Evet çok eski bir proje olduğundan fazla bilgiyi ulaşılır yapmadım, ancak önemsiyorum. Sanki benim ilk işe başlamam ve çekirdeği gibi bu çalışma. Bireysel dil projesi, üniversitedeyken başladığım ve sürdürdüğüm bir işti. Kumaş üzerine tebeşir, yağlıboya ve hatta kurşun kalem işleri de içeren bir grup çalışmanın hepsini birden bu başlık altına topladım. Bir “dil”in dil olabilmesi için en az iki kişi gerekli, ben bunun olanaksız olduğu bir tekillik uydurdum. Dilbilimle çok ilgileniyordum o zamanlar. Kumaş üzerine tebeşirle bir satranç oyununun kodlarını yazıyorum, tebeşir uçucu, ben metnin sonuna geldiğimde başlangıç silinmiş oluyor; veya tuval üzerine günlerce uğraşıp kargacık burgacık geometrik şekiller boyuyordum. Bir tür iletişimin de olanaksızlığı, dilin sınırları; kafamda hep bunlar vardı diye hatırlıyorum. Neredeyse 12 yıl geçmiş üzerinden…

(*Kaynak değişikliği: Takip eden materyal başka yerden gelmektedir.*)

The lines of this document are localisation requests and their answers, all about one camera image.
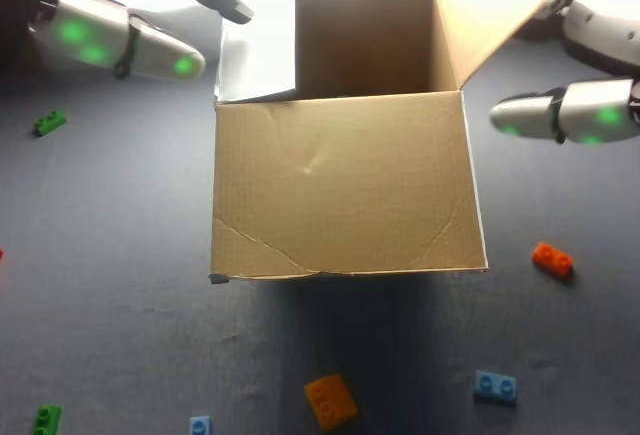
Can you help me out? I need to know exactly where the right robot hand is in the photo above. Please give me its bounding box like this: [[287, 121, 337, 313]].
[[488, 0, 640, 147]]

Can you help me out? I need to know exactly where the green toy brick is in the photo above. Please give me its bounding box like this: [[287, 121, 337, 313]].
[[32, 403, 65, 435], [32, 110, 68, 139]]

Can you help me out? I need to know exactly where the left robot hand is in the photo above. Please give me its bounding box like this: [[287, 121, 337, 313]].
[[0, 0, 255, 82]]

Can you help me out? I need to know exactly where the orange toy brick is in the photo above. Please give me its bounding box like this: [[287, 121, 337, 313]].
[[531, 241, 576, 282]]

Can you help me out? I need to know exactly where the cardboard box white outside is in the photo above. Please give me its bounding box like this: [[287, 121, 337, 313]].
[[208, 0, 577, 287]]

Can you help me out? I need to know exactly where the grey-blue table cloth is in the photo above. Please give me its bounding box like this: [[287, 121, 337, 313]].
[[0, 4, 640, 435]]

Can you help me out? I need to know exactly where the yellow-orange toy brick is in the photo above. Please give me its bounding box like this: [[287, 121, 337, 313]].
[[303, 373, 361, 432]]

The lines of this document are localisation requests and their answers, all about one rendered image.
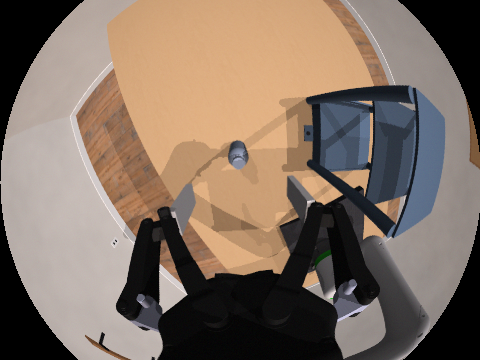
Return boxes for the dark grey bottle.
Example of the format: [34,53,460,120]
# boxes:
[228,140,249,170]

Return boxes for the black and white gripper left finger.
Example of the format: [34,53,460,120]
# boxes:
[116,184,230,332]

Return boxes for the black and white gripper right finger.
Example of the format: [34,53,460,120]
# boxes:
[262,175,380,325]

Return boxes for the dark blue shelving unit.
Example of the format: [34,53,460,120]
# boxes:
[304,85,445,238]

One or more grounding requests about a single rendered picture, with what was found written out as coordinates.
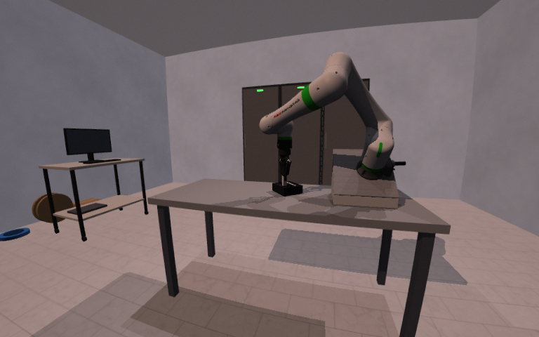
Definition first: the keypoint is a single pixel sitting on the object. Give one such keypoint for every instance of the black lighting desk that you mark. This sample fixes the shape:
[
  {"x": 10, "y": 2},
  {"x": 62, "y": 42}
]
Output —
[{"x": 289, "y": 189}]

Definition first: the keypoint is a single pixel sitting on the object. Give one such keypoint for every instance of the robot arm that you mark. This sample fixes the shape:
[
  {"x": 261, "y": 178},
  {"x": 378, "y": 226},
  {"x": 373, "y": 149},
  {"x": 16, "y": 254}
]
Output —
[{"x": 332, "y": 85}]

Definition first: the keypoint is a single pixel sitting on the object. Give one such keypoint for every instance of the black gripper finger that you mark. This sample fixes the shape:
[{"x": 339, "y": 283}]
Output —
[
  {"x": 281, "y": 167},
  {"x": 286, "y": 171}
]

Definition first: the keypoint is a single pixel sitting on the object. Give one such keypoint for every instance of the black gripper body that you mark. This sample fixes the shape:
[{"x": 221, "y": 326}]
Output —
[{"x": 284, "y": 154}]

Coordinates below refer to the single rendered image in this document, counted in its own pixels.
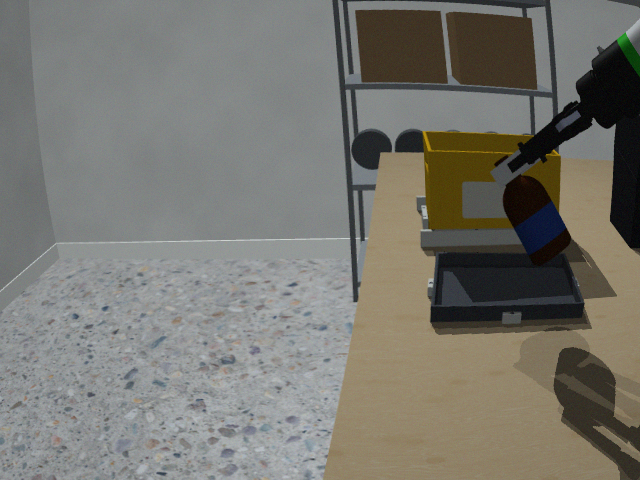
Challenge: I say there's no yellow open-top crate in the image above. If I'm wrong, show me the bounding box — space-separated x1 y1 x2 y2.
422 131 561 229

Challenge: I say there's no brown glass bottle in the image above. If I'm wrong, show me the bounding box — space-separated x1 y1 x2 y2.
503 174 571 266

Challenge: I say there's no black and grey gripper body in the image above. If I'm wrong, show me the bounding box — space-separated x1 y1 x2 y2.
564 70 624 132

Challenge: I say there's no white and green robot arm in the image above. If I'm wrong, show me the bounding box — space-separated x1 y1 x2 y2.
592 19 640 119

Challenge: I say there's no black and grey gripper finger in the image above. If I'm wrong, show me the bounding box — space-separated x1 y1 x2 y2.
521 100 593 175
490 102 588 189

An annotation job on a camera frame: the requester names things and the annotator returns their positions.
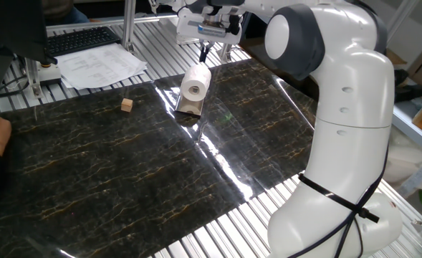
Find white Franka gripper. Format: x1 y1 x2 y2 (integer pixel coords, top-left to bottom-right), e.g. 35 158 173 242
176 7 244 65

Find white paper roll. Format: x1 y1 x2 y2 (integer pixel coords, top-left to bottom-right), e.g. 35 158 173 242
180 62 213 102

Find black devices on shelf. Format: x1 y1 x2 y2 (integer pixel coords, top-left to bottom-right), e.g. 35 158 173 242
393 67 422 104

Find small wooden cube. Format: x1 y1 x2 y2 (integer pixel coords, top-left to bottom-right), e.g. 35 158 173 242
120 97 134 113

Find stack of printed papers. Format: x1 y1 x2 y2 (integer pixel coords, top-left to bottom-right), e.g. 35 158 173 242
54 42 148 90

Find black computer keyboard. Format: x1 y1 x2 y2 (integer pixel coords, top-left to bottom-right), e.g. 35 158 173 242
47 26 123 58

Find seated person in jeans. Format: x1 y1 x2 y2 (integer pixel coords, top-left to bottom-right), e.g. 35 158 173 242
41 0 90 27

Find black marble pattern mat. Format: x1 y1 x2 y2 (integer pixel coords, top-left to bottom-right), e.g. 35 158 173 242
0 58 321 258

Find black computer monitor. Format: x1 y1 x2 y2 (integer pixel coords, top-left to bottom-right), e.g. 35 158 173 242
0 0 59 66

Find grey wrist bracket blue ends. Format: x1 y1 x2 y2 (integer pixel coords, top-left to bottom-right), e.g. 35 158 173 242
197 23 228 38

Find vertical aluminium frame post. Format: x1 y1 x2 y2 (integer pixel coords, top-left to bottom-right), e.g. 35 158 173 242
121 0 138 53

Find horizontal aluminium frame rail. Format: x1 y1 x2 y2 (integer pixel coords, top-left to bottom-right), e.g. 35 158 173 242
45 14 178 33

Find short aluminium stand post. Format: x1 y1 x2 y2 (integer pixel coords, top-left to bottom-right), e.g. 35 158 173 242
24 57 44 100

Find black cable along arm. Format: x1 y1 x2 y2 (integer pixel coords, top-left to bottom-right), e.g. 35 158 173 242
288 143 390 258

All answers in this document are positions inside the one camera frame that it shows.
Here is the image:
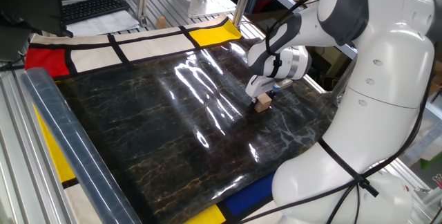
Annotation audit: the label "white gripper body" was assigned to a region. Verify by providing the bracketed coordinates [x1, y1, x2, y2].
[244, 74, 277, 99]

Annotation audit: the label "small wooden cube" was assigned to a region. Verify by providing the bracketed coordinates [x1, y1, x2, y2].
[254, 93, 273, 113]

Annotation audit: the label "colour block patterned cloth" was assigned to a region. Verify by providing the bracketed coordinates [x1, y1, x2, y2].
[23, 13, 287, 224]

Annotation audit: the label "brown cardboard box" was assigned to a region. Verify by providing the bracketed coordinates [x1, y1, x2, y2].
[305, 42, 355, 92]

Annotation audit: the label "black marble pattern sheet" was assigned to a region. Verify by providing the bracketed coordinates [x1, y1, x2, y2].
[19, 39, 338, 224]

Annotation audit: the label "white paper sheets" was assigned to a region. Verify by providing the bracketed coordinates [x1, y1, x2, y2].
[65, 9, 141, 37]

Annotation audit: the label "green plastic object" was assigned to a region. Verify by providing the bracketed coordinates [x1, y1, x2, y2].
[419, 150, 442, 170]

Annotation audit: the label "black keyboard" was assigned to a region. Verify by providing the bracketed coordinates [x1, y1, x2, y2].
[61, 0, 131, 26]

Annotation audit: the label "large black monitor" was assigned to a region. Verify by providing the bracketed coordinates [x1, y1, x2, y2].
[0, 0, 73, 62]

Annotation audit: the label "silver wrist camera blue end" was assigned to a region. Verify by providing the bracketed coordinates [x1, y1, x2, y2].
[271, 78, 294, 93]

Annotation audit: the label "metal base plate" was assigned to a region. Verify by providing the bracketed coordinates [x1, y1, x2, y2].
[171, 0, 238, 20]

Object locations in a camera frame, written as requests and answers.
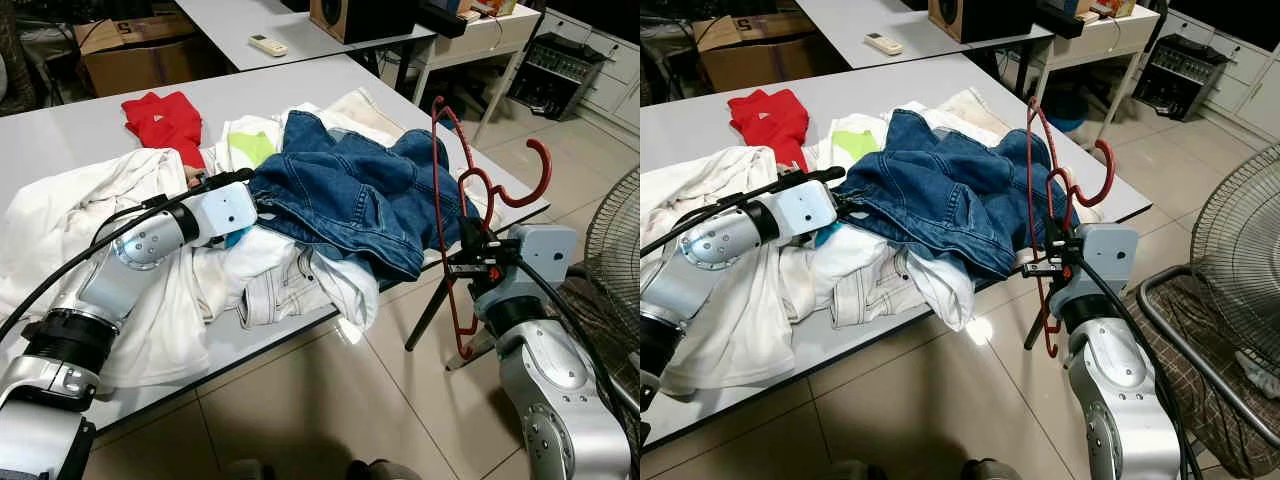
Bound blue denim jeans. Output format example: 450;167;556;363
247;108;483;284
834;107;1073;282

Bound red clothes hanger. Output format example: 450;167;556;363
430;95;554;360
1025;95;1116;360

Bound green and white cloth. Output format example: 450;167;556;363
214;114;287;177
814;114;887;173

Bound white stitched trousers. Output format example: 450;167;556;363
808;238;977;333
195;235;380;337

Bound red cloth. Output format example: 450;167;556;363
726;88;812;172
121;90;207;172

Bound blue bin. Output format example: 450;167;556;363
1049;92;1097;133

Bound brown checked chair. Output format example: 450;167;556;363
1124;262;1280;480
554;264;641;403

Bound large white garment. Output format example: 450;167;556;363
0;147;217;393
640;145;803;397

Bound brown cardboard box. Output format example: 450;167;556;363
691;12;852;94
74;12;227;99

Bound long white table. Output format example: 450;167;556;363
0;54;552;433
640;52;1154;447

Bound black audio mixer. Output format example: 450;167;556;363
506;31;612;122
1134;31;1237;124

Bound small white table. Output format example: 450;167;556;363
794;0;1057;72
174;0;437;74

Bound white desk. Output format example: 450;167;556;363
408;0;547;109
1028;0;1167;147

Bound wooden black speaker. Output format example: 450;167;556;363
927;0;1037;46
307;0;420;46

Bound white low cabinets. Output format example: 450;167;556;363
558;8;641;127
1160;8;1280;143

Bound black desktop device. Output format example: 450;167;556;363
1034;0;1092;40
417;0;472;40

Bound small white cloth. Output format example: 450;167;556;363
1234;344;1280;388

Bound dark wicker chair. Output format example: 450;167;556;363
0;0;38;117

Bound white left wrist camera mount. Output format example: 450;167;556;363
193;180;260;244
774;180;840;247

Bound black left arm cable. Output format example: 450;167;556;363
640;165;847;257
0;167;257;343

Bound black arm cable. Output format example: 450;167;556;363
640;165;847;257
1084;255;1193;480
508;255;641;421
0;167;257;343

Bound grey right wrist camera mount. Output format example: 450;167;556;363
1070;222;1142;303
494;224;580;307

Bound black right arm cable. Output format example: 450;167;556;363
1084;255;1193;480
508;255;641;421

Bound wire cage floor fan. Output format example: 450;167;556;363
582;164;641;303
1189;144;1280;303

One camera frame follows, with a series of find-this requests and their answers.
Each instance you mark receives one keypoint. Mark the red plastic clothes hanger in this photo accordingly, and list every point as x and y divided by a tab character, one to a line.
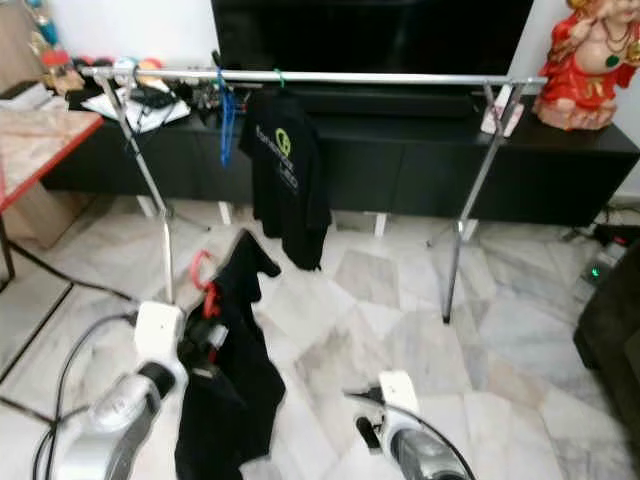
210	300

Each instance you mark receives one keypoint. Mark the black shirt green logo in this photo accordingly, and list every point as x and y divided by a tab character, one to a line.
230	420
285	190

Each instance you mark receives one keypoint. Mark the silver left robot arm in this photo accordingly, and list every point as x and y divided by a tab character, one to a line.
110	425

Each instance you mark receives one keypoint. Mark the blue plastic clothes hanger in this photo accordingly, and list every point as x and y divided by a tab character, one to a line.
226	125

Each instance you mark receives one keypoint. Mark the green clothes hanger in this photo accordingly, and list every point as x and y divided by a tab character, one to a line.
279	78

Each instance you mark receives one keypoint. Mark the brown cardboard box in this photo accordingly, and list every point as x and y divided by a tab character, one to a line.
50	215

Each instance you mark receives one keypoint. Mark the white papers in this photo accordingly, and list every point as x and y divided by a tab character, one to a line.
135	110

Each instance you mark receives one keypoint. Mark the black green electronic gadget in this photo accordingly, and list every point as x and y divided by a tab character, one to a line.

GazeteBilkent: Çalışmalarınız için önce bir fikir bulup, sonra o fikrin üstüne giderek ilerlediğinizi okudum. Peki bu fikirden eser yaratma sürecinde bir şeyi nasıl anlatacağınıza nasıl karar veriyorsunuz, bu süreç nasıl ilerliyor? Örnekse kendi hafızanızdan mı yola çıkıyorsunuz ya da insanların hislerine mi bakıyorsunuz veya çokça araştırma mı yapıyorsunuz vs…
Fikir bulmak deyince, fikir aramak gerekli gibi duyuluyor ama aslında daha kendiliğinden zorlamasız bir süreç bu. Hatta kendimi zorlayınca olmuyor. Bir yöntemim de yok açıkçası, fakat alışkanlıklarım var. Pek tabii bu alışkanlıklar, benim kendimin dahi farkında olmadığım yöntemim olabilir.
Çalışmam belirli işin fikrini en iyi aktaracak, en iyi derinleştirecek, en iyi görselleştirecek ve kısacası bence ne iyiyse oraya doğru taşıyacak çabayı kapsıyor. Örneğin; bir fikrim var; ağaç ile ilgili bir şey yapacağım! Ancak ben ekonomiyle ilgileniyorum o sıralarda, melezleşiyor orada fikirler. Örneğin, Uluslararası Asgari Ücret Komisyonu (2013) videosu başlı başına bir televizyon programı, mecranın fikre göre ne kadar değişken olabileceğine bir örnek.
Bazen, sadece bilgim olsun diye araştırma yaptığım oluyor. Bazen araştırma yaparken de bunu işime yansıtıyorum. Örneğin, Yoksulluk Sınırı(2012) işi yoksulluğa ait “bilgi” ve gerçek yaşamdaki yansıması arasındaki uçurumu konu ediniyor. Veya Otoportre (2012) adlı çalışmam, yoksullukla ilgili yerli kaynaklara bakınırken, devletin benim durumumdaki kadınlar için kullandığı üsluba takılmamla ortaya çıktı. Ancak; araştırma temelli işler ürettiğim söylenemez.
Bazı işlerimde; biçim ve bağlam ilişkilidir, Normal (2013) işi mesela. Oradaki malzemenin zımpara olması, işe dair katmanlardan epey önemli bir parçadır. Fakat; Fakirlik Korkusu (2012) işinde ise, aynı mantıkla incelersek, yazının mürekkep ile yazılması o iş için zımpara kullanımında olduğu birincil önemde değildir.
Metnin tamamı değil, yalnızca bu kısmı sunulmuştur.